Sobre o homem cuja atitude me soa ao cravo
naquele particular ruído de corda metálica a desfazer-se!
O cravo tende a ser simpático. Instrumento de
largo uso em baixo contínuo tem imensas vantagens e ligeiríssimas desvantagens
mesmo quando tocado a solo. O piano sem dúvida suplanta-o. Contudo o eterno
feminino sempre procurou no cravo um som renovado ou a renovar e reescrevem-se
hoje imensas peças para tal instrumento. Evidente que cravos existem em
diferentes tipos, do virginal muselar ao espineta, são os instrumentos das
cordas beliscadas, que geram o tal som, porque se tange ou belisca uma das suas
cordas ao invés de, como no caso do piano, de a percutir. Reside então no
beliscar ao invés do percutir toda a diferença! Tem-se presente que tal
instrumento o cravo, teve a sua origem numa anexação extemporânea. Na realidade
ao anexar-se um teclado a um saltério, surgiu a tal possibilidade de se tanger
uma corda. Por acaso ou não, tal instrumento em português é também
conhecido - quiçá mesmo mais conhecido - por clavicórdio.

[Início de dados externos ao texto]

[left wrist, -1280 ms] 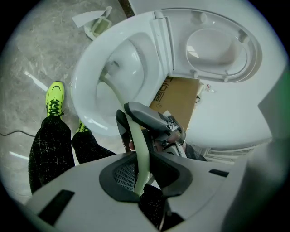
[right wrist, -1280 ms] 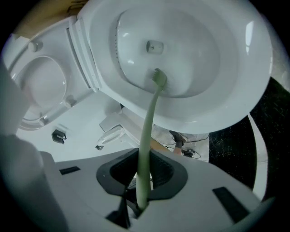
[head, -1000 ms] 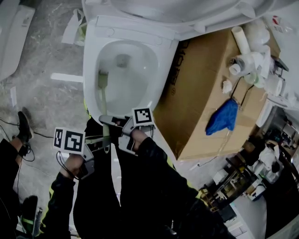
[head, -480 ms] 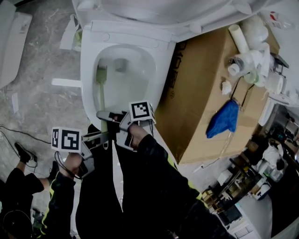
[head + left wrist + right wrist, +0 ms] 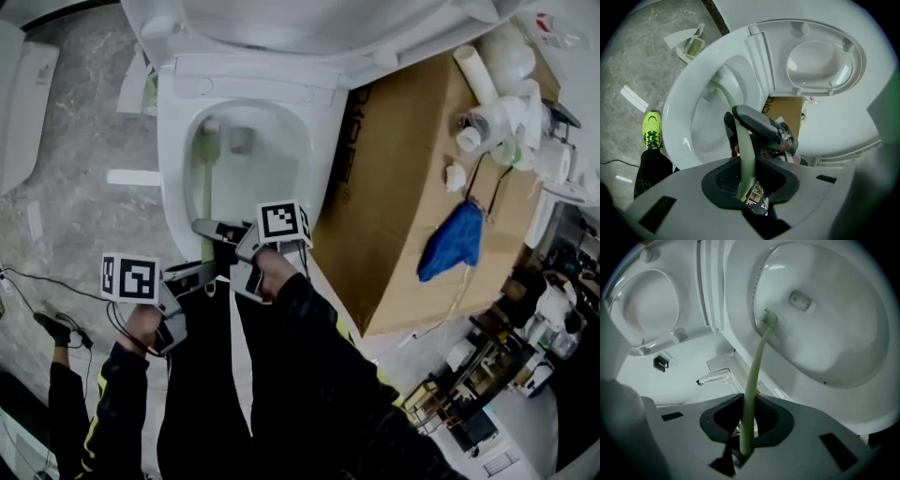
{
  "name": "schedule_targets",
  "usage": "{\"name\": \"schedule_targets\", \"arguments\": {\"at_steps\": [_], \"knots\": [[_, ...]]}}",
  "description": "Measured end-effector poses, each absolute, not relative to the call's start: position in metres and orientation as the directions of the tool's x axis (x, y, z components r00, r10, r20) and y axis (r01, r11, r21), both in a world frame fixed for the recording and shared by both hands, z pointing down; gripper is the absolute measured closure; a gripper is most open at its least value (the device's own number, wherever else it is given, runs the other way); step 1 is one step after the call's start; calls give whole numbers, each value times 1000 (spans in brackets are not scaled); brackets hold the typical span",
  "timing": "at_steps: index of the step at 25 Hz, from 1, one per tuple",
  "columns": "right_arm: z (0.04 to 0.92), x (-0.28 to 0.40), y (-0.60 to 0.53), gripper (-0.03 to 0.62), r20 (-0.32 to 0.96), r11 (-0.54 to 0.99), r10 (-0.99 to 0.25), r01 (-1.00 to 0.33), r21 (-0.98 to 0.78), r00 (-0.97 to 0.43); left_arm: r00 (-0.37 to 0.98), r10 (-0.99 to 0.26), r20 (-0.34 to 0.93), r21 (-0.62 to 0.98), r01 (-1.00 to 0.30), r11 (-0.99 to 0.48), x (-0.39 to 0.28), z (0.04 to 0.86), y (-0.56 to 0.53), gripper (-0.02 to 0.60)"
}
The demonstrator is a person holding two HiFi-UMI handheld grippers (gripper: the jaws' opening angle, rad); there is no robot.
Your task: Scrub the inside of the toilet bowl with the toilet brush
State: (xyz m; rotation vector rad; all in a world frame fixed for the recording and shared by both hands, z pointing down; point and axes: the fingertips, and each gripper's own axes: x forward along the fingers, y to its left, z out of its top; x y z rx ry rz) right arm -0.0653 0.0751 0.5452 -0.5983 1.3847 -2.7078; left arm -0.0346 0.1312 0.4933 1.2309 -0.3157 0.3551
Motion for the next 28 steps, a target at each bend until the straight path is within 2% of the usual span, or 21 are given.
{"name": "schedule_targets", "arguments": {"at_steps": [28], "knots": [[568,-25,57,530,347,-541,-321,-130,-831,-881,922,103,373,902,-386,192,-2,518,121,500]]}}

Soa-me melhor o
cravo se se dito de clavicórdio. Os espanhóis evitam usar tal termo, inclinam-se
para a correspondente italiana cembalo (no Porto tornou-se tanto quanto sei num
cimbalino…) ou então a mesmíssima coisa mas dita em francês clavecin…e eu
vou por aí desbragadamente. Sim clavencito, na sua reduçãozinha mais
ternurenta, adocicada, é o que deveremos chamar ao tal cravo de som
particularmente ruídoso de corda metálica a desfazer-se…embirrante.

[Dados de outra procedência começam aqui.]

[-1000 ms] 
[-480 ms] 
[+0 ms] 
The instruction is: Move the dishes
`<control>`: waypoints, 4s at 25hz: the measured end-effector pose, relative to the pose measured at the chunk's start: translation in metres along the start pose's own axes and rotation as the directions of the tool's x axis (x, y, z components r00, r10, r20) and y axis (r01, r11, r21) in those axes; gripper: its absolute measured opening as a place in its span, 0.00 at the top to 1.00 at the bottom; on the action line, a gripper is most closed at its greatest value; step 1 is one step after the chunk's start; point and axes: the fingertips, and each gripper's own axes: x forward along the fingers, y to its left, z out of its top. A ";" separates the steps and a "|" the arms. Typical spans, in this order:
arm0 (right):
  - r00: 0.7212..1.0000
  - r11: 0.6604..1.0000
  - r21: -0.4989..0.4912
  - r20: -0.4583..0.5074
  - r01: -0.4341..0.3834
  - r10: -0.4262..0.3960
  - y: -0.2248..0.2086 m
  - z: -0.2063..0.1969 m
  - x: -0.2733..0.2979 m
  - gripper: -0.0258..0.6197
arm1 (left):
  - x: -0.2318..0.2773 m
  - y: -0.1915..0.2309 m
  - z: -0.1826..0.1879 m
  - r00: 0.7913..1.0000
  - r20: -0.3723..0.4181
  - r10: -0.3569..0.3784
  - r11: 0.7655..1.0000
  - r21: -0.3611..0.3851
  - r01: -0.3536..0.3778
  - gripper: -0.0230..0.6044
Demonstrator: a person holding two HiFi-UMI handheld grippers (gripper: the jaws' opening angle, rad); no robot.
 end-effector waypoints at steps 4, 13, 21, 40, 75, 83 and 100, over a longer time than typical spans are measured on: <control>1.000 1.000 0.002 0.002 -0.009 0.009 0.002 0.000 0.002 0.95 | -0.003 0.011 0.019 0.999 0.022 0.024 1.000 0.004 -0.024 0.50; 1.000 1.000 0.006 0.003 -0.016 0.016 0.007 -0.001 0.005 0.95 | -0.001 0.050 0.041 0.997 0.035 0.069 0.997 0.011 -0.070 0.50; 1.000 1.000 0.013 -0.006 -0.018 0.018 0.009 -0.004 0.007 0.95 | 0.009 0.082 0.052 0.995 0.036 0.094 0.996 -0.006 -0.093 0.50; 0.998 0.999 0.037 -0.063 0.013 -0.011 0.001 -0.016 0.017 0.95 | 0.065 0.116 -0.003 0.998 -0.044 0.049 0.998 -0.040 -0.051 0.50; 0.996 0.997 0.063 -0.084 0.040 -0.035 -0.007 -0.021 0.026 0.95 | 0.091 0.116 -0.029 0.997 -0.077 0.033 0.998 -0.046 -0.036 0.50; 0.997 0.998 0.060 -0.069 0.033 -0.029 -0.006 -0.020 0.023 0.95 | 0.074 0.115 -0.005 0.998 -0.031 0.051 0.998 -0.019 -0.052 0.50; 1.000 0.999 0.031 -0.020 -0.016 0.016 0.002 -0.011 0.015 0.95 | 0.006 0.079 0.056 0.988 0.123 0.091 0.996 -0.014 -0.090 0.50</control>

Aliás, não é por mero acaso que no Barroco tanto cravo se tocou. Algo no e do
Barroco se deve a um cravo, e mesmo se lhe chamarmos de clavencito o Barroco e
o cravo surgem de mãozinhas dadas. Apertados na sua desapertadura! Agora
entendi também porque algumas das formas diminutivas por aí utilizadas nunca me
soaram bem.
Um pouco mais a sério.
Não se veicula concomitantemente à leitura de um
som, que se vai desenrolando ( a saber…obriga-nos tanta alucinação paranóica de
tal protagonista, a um exercício de discernimento aturado e apurado) a
mera atenção de um novo logos: se, o que se passa e passou, se revela
indecidível, é tão somente porque no plano da demonstração – da música em si
não tanto, mas do protagonista em si – abdica de qualquer legitimidade,
impondo, como única realidade a inconsistência ontológica daquilo a que
chamamos ‘a realidade’. E essa realidade é, não uma impossibilidade do real
(nunca me atreveria a dizê-lo, sabe-se lá o dia de amanhã, não é?) mas qualquer
coisa pertíssimo do grito pós-kafkiano da impossibilidade ontológica absoluta.
Até porque ao tornar-se inquilino de uma existência bem real constata que não é
dela senhor (no sentido de proprietário) absoluto. A rota implacável dessa
anulação de personalidade é redonda, e isso preocupa-nos. Porque o grande logro
não é que ‘um de nós seja mentira’ mas antes essa ‘forma de farsa’ que a
tragédia toma quando sucede, até porque: um cravista é um músico que toca o
cravo e qualquer atitude conducente ao soar do cravo é-me um despropósito.
O último som do grito dele é o da nossa
gargalhada, mas jamais serão um mesmo som, ou melhor um bom som!
Vitor Rosa
1 comentário:
OBS.
Não sou sportinguista e, neste caso, ainda bem. Embora pelo Benfica também
haja os seus tocadores de cravo. Que encravam mais do que desencravam o
futuro de instituições como o Benfica e o Sporting.
No caso de Bruno Carvalho, só podemos adiantar a nossa impressão: tornou-
se numa ficção que excede, em muito, o que já, em si mesmas, são as difi
culdades das realidades presentes do Sporting.Ou de qualquer outro
Clube.
Por outras palavras, o barroquismo dos cravos é insustentavel numa
epoca que anda muito carenciada da profundidade de novos pianistas.
Haja pois quem vença, no Sporting, que gosto de ver derrotado no
relvado embora deteste vê-lo vencido em batalhas de secretaria por
actores que até "uma simples gaita de beiços" precisam de (re)aprender
a tocar e a sentir para responder ao rugido do rei leão...
Veremos o que vai suceder-se. Assim "a nação sportinguista" não
mantenha repetidos tocadores a ensaiar e a tocar velhas musicas.
Saudações Democráticas
ANBerbem
Ps: Portugal levou um tal baile de Marrocos que parecíamos todos,
finalmente, ex-marroquinos.Se a dose se repetir, vamos ao AR.